… or just an LLM-enabled agent?
The term AGI (Artificial General Intelligence) is thrown around a little bit loosely these days. I’m actually OK with that, we’re at the peak of the generative AI hype cycle and I think it’s a term everyone needs to get used to. We don’t have AGI yet, what we do have is a new generation of software agents empowered by LLMs.
At Pioneer Square Labs, we’re actively working to create AI “Copilots” for several industries. But what does Copilot mean exactly?
I’ve started using this distinction:
- A Copilot is a combination of features within an app that invokes AI for specific behaviors. (Example: Grammarly AI)
- A Chatbot is a conversational interface to help humans retrieve information (Example: Chat GPT)
- An Agent is code working on your behalf (that you might interact with like a virtual co-worker).
Obviously, many products will incorporate elements of all three, but I think these distinctions are useful.

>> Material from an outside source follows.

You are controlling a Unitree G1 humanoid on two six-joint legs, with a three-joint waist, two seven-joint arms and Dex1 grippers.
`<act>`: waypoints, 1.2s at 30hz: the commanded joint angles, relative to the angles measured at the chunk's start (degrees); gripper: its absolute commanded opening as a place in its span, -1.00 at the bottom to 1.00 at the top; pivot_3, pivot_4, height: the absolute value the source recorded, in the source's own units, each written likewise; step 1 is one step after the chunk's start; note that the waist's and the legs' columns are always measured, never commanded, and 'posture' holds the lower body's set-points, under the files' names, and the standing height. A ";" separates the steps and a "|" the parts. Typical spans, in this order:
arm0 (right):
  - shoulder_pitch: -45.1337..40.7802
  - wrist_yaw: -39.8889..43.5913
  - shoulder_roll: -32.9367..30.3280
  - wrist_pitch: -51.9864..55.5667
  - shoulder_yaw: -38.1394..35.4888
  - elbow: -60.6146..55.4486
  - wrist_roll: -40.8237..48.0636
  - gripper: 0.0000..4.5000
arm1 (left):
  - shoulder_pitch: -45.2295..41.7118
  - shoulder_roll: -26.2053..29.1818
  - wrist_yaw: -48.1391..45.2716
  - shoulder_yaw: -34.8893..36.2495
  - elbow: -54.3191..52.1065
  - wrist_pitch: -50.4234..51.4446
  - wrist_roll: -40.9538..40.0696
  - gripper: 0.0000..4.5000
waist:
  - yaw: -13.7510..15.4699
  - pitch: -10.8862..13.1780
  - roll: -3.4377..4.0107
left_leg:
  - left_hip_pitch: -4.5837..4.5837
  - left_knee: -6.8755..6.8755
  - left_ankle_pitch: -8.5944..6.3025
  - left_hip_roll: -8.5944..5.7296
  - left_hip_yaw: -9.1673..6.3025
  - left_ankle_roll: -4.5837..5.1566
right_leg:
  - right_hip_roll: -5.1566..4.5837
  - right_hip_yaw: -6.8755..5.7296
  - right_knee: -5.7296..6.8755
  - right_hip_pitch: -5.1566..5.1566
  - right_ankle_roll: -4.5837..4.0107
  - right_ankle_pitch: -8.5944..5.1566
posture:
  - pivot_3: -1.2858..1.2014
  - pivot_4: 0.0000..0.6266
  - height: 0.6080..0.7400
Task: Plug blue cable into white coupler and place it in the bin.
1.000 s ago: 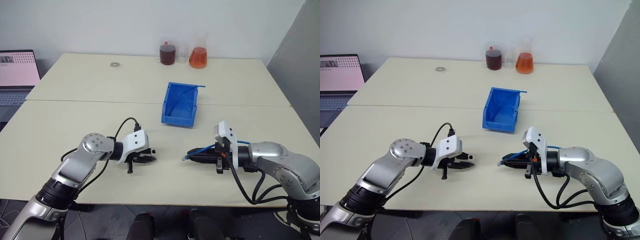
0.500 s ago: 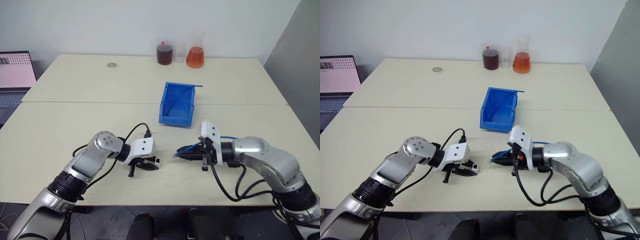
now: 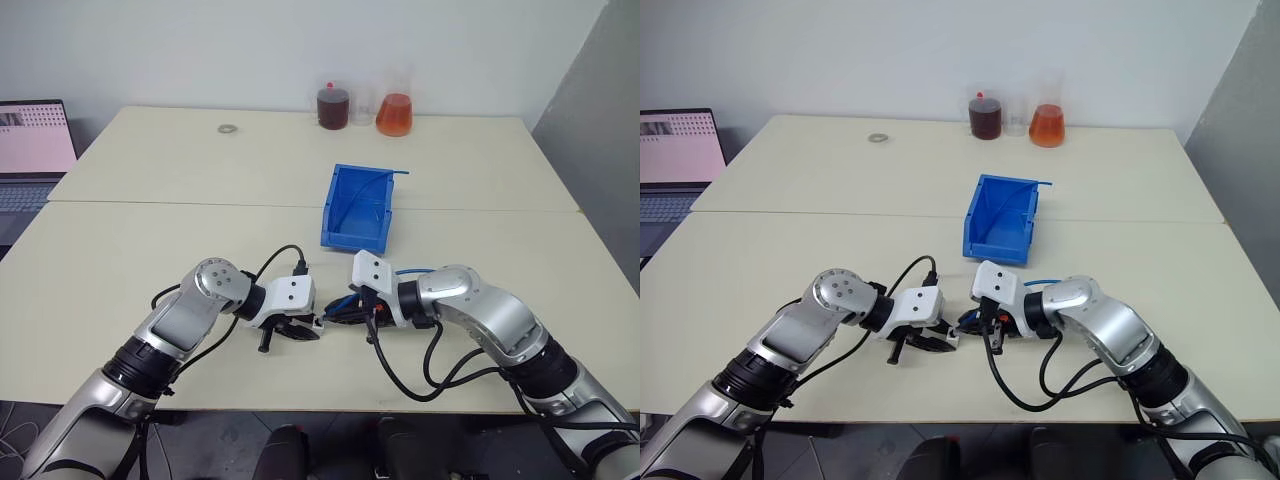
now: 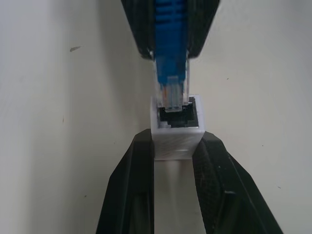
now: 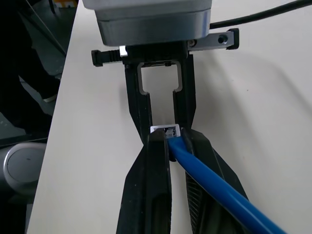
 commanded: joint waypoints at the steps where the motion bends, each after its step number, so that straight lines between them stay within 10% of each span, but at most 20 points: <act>1: -0.74 0.99 0.66 -0.70 0.40 -0.82 -0.75 -0.95 | 0.45 -0.29 -0.19 -0.09 0.55 0.19 0.43 -0.67 | 0.00 0.00 0.00 | 0.00 0.00 0.00 0.00 0.00 0.00 | 0.00 0.01 0.01 0.00 0.00 0.00 | 0.03 -0.52 1.00; 36: -9.01 8.50 -0.06 6.86 9.63 -0.80 -7.73 -0.95 | 0.50 -1.76 1.72 -0.89 2.62 0.43 3.65 -0.67 | 0.04 -0.28 0.18 | 0.44 0.01 0.00 -0.01 0.01 0.01 | 0.00 -0.01 0.08 0.35 0.00 0.01 | 0.03 -0.52 1.00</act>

We’re seeing incredible Copilots and Chatbots in the market today. Agents are being called the “new frontier” in artificial intelligence. They’ve actually been an area of research for decades. AGI is harder to define. To me, it means an agent with near-human or super-human reasoning abilities, a healthy set of skills or tools, and the ability to self-improve.
The proof-of-concept “AGI” agents in the last couple of months are not actually AGIs. In many cases, they’re top top-down task generators. While they use GPT to generate the tasks, humans are still writing the prompts and code (“tools”) to complete the tasks.

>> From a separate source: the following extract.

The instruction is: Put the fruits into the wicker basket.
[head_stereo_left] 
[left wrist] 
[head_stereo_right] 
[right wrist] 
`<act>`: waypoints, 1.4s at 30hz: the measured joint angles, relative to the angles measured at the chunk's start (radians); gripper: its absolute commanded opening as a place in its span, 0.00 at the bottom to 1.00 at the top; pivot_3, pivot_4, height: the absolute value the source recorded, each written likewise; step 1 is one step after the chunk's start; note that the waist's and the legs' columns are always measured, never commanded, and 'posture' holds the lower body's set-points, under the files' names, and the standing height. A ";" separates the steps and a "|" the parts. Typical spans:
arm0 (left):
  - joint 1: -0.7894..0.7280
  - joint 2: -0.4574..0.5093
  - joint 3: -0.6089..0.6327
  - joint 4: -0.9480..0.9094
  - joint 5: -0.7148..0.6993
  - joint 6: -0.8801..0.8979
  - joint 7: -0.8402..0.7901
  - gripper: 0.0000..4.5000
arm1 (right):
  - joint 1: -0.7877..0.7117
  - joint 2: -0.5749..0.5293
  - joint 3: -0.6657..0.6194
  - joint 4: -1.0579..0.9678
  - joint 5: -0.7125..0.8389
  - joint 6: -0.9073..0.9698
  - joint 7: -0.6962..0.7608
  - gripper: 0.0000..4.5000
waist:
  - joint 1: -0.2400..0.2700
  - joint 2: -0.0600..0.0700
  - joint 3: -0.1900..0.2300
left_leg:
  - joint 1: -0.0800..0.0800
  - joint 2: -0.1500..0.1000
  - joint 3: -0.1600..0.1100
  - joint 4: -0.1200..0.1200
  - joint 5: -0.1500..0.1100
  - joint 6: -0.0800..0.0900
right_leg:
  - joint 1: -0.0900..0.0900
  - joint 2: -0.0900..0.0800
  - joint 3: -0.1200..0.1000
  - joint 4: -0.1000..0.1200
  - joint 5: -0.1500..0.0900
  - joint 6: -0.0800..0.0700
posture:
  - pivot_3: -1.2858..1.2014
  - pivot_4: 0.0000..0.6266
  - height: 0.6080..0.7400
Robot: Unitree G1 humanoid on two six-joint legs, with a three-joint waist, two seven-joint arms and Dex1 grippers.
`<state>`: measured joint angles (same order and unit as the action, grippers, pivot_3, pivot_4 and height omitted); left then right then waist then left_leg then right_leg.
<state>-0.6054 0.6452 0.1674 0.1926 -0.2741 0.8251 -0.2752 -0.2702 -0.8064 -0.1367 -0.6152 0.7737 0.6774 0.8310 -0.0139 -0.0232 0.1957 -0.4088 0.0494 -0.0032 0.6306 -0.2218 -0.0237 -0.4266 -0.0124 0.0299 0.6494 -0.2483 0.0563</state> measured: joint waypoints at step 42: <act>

- Auto GPT generates tasks to be completed by tool Plugins.
- LangChain has agents that use human-coded tools.
- Baby AGI is an AI Powered Task Management System. “The author does not mean to imply that this is AGI.” It generates tasks and has GPT complete them (no tools beyond the summarization and imagination that GTP is capable of).
- Engineer GPT uses a chain of steps, to output a project description and code generated through a chat with GPT-4 to file system.
- Otto is a detailed, opinionated, top-down production-quality code generator, utilizing Slack and Github agents, and a cool Figma integration (closed source for now).
These examples are inspirational and have (unsurprisingly) validated the huge demand for actual AGI. However, if you’re expecting AGI when you run Baby AGI or Auto GPT, you’ll be disappointed. You quickly discover that they can get easily sidetracked. Another deficit: these designs are not designed to update their own code.
I’ve been enthralled by experimentation with ReAct, Chain of Thought, Tree of Thought, and other prompting strategies. Basically, experimenters are trying to find the best way to leverage LLMs to produce software agents. I was working on cataloging these and started to code my own when a paper dropped with the elegant approach I was looking for.
Plenty has been written about Voyager (“An Open-Ended Embodied Agent with Large Language Models”) already. I just want to call out how elegant it is to use GPT-4’s code-writing ability as the core planner. Genius! I had to implement the same approach with my agent, Edgar.